REQUIREMENT: Take the lines in the listing below from the line with "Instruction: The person" up to and including the line with "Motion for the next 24" and set them down exactly, skipping pictures and adding nothing.

SUPPLIED DATA:

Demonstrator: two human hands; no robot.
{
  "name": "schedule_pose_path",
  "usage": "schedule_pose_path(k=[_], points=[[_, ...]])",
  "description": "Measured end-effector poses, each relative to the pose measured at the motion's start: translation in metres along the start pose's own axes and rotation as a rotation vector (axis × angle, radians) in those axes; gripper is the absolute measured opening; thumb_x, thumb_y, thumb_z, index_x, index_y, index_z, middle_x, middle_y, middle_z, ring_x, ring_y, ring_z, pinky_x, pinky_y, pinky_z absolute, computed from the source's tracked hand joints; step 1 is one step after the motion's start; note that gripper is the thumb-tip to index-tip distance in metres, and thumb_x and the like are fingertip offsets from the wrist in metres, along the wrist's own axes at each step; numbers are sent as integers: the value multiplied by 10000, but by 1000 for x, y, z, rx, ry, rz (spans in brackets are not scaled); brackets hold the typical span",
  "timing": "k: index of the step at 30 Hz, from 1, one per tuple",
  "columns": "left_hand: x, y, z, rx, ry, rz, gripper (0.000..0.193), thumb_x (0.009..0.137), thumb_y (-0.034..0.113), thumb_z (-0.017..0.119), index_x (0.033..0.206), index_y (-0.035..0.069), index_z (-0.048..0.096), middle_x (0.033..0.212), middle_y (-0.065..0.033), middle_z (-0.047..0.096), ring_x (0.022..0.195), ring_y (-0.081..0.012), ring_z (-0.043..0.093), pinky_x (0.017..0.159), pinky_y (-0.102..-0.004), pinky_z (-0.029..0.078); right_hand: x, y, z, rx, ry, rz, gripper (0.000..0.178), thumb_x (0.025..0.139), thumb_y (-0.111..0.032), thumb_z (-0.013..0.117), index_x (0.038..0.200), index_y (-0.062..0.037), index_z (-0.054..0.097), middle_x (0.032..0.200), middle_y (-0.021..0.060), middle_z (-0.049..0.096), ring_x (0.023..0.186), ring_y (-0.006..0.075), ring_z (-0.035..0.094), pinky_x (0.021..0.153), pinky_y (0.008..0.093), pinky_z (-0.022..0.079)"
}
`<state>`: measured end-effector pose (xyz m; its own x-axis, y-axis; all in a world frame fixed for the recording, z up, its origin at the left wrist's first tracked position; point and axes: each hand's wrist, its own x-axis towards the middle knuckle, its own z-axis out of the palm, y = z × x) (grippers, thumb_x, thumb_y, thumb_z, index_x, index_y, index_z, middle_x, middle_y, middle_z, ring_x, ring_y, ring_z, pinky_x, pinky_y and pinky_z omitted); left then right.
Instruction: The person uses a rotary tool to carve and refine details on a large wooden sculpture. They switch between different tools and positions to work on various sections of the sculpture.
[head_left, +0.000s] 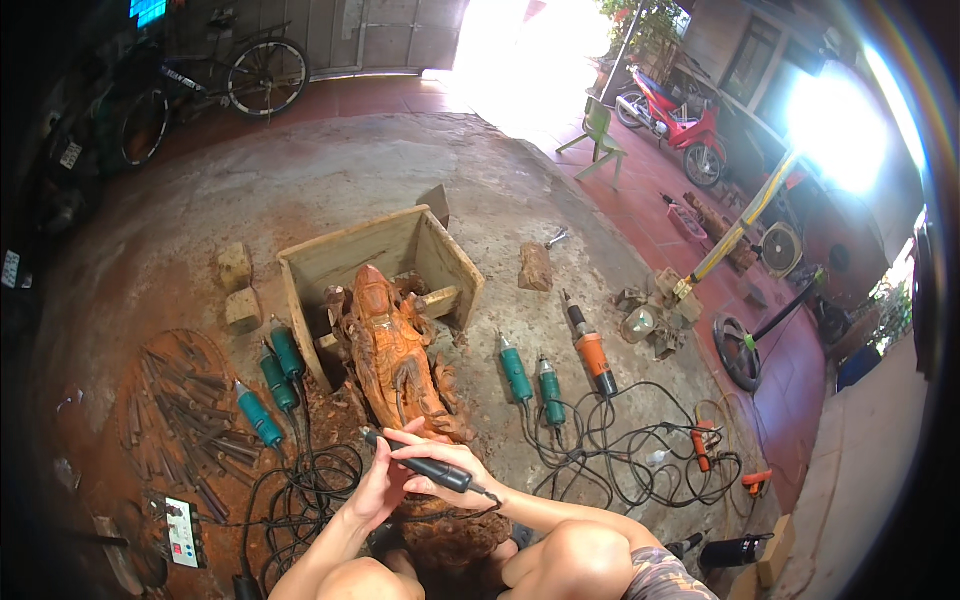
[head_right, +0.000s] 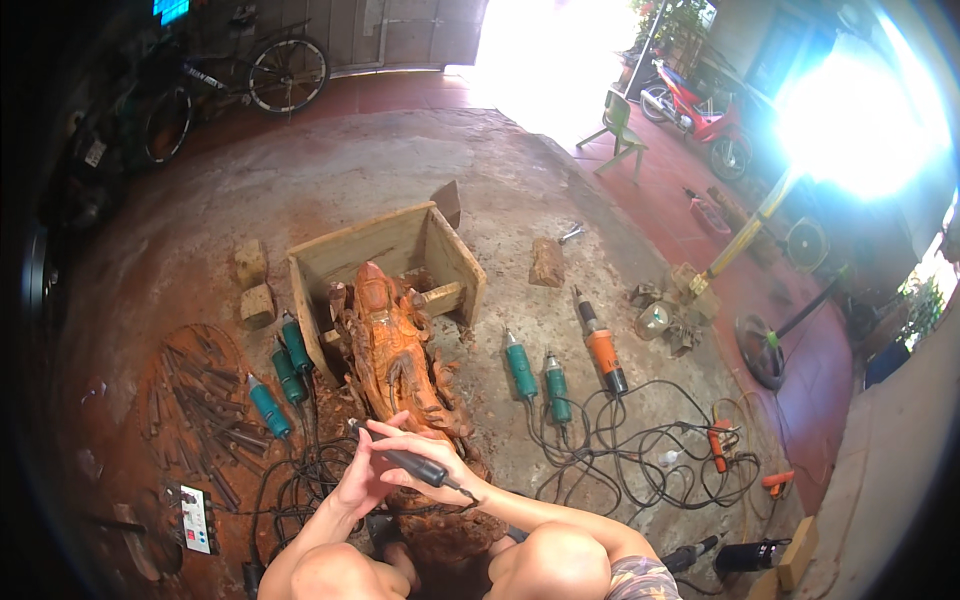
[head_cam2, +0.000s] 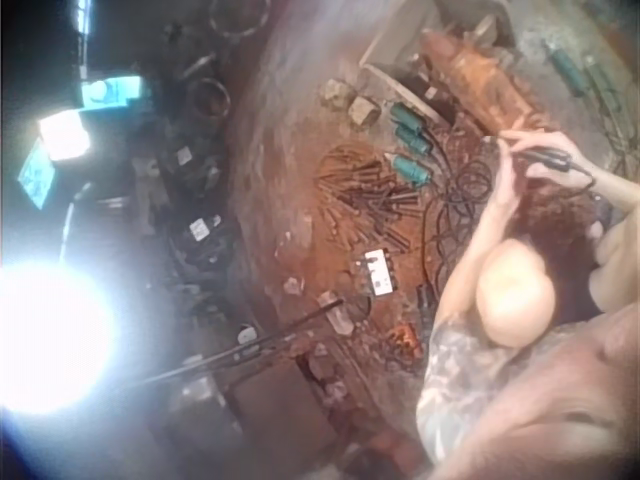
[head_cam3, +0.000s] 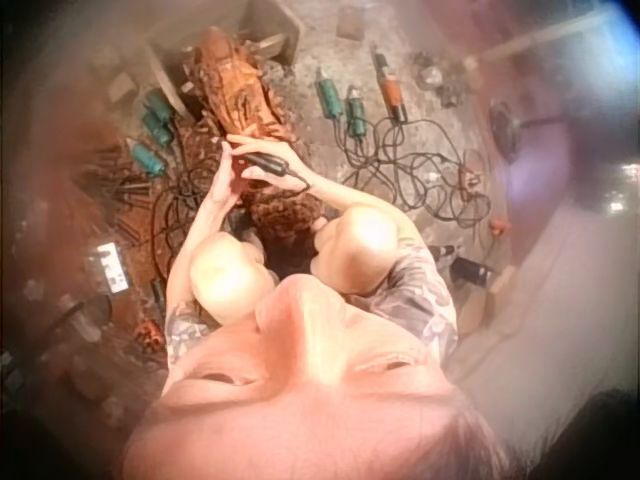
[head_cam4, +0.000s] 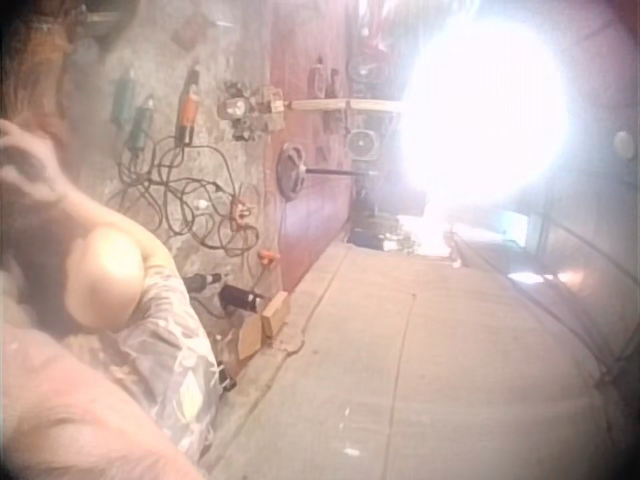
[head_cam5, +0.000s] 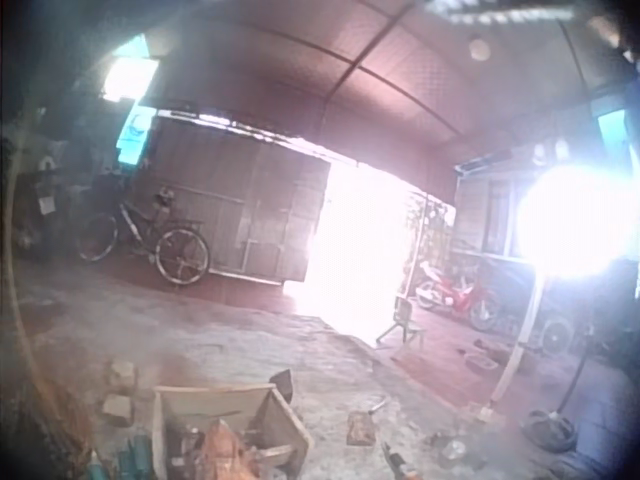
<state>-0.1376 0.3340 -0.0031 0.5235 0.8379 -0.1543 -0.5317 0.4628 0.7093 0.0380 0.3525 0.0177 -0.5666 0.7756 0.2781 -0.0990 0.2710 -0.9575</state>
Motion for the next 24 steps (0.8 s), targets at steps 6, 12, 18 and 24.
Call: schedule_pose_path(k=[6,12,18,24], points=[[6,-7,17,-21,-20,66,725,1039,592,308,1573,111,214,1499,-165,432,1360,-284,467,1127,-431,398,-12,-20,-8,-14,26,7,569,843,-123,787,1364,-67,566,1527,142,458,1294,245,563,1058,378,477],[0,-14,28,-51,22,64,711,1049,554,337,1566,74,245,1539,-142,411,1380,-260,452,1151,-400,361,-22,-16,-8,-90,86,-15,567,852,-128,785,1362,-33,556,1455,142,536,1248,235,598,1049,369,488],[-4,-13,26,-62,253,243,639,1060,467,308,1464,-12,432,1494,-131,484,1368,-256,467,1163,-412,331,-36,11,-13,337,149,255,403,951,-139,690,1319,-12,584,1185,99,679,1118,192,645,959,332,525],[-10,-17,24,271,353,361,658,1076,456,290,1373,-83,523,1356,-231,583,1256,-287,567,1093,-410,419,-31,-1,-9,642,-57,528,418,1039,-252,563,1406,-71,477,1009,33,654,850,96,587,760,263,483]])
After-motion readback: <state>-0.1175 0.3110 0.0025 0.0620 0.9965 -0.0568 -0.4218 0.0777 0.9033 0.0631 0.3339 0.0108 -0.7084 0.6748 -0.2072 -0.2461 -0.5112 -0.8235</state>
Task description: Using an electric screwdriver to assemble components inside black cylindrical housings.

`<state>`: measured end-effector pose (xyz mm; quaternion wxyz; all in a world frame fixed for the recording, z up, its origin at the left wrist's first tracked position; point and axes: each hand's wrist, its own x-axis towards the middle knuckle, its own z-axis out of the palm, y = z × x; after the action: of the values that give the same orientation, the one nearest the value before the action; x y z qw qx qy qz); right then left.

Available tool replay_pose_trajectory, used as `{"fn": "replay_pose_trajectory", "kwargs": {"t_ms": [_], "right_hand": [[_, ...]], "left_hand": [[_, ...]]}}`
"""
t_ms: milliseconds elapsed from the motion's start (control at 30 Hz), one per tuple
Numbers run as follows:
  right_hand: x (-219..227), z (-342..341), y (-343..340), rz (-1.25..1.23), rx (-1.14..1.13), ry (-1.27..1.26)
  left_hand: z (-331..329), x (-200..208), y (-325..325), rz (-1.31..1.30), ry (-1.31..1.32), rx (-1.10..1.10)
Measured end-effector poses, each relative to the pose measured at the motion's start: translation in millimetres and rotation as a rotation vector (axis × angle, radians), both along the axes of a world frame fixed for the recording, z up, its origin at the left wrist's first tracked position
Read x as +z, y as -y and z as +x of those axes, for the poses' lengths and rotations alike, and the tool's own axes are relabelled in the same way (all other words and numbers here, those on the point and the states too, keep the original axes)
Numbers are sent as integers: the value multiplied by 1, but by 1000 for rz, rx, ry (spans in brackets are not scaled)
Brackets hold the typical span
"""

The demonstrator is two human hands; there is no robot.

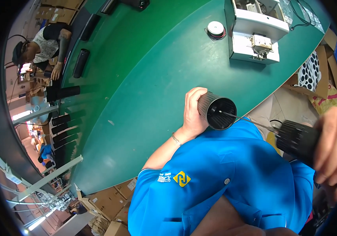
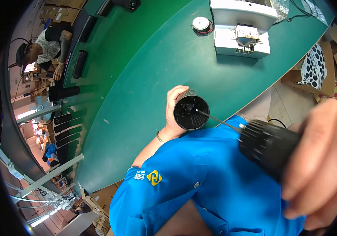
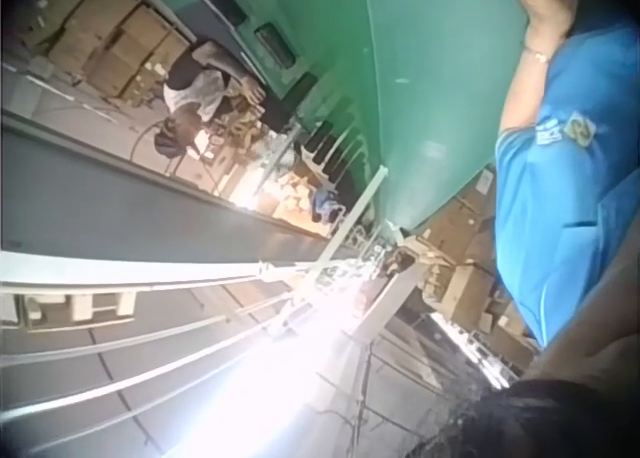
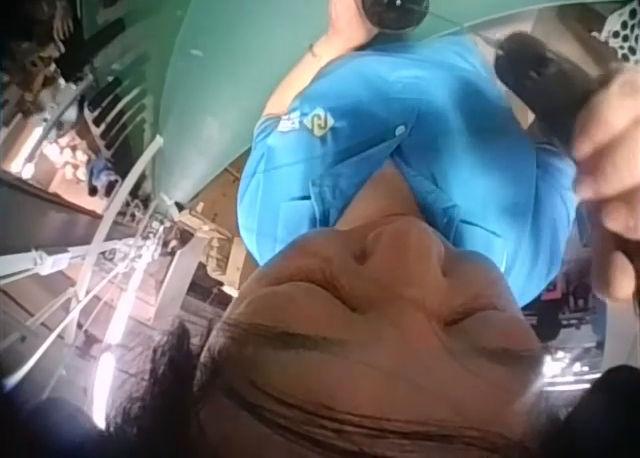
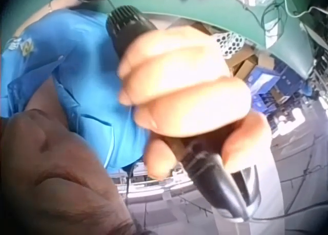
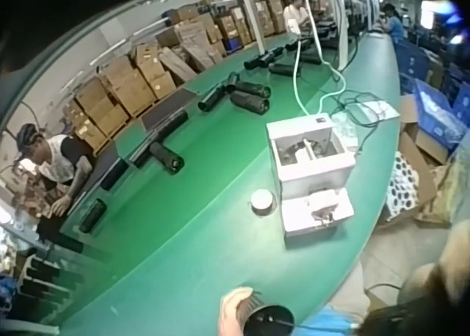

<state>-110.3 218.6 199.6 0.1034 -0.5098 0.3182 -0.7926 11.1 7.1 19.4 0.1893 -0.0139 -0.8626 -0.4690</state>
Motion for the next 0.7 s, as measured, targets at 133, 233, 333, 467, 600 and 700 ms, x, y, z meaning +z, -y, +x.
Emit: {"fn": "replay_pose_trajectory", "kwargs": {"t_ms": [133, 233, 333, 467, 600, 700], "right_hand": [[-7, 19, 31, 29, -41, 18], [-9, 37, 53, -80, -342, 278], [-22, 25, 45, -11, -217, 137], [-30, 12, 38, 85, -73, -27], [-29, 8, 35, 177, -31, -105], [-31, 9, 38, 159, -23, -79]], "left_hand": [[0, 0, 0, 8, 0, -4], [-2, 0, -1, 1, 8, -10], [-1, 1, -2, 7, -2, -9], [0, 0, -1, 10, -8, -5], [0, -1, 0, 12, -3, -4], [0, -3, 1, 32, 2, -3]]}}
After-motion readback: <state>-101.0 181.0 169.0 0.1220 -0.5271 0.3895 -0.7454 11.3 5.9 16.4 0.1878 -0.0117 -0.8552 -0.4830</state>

TASK ANSWER:
Instruction: The person uses a rotary tool to carve and refine details on a large wooden sculpture. They switch between different tools and positions to work on various sections of the sculpture.
[head_left, +0.000s] 
[head_right, +0.000s] 
[head_cam2, +0.000s] 
[head_cam3, +0.000s] 
[head_cam4, +0.000s] 
[head_cam5, +0.000s] 
<state>-0.1376 0.3340 -0.0031 0.5235 0.8379 -0.1543 -0.5317 0.4628 0.7093 0.0380 0.3525 0.0177 -0.5666 0.7756 0.2781 -0.0990 0.2710 -0.9575</state>
Motion for the next 24 steps (0.8 s), targets at steps 6, 12, 18 and 24.

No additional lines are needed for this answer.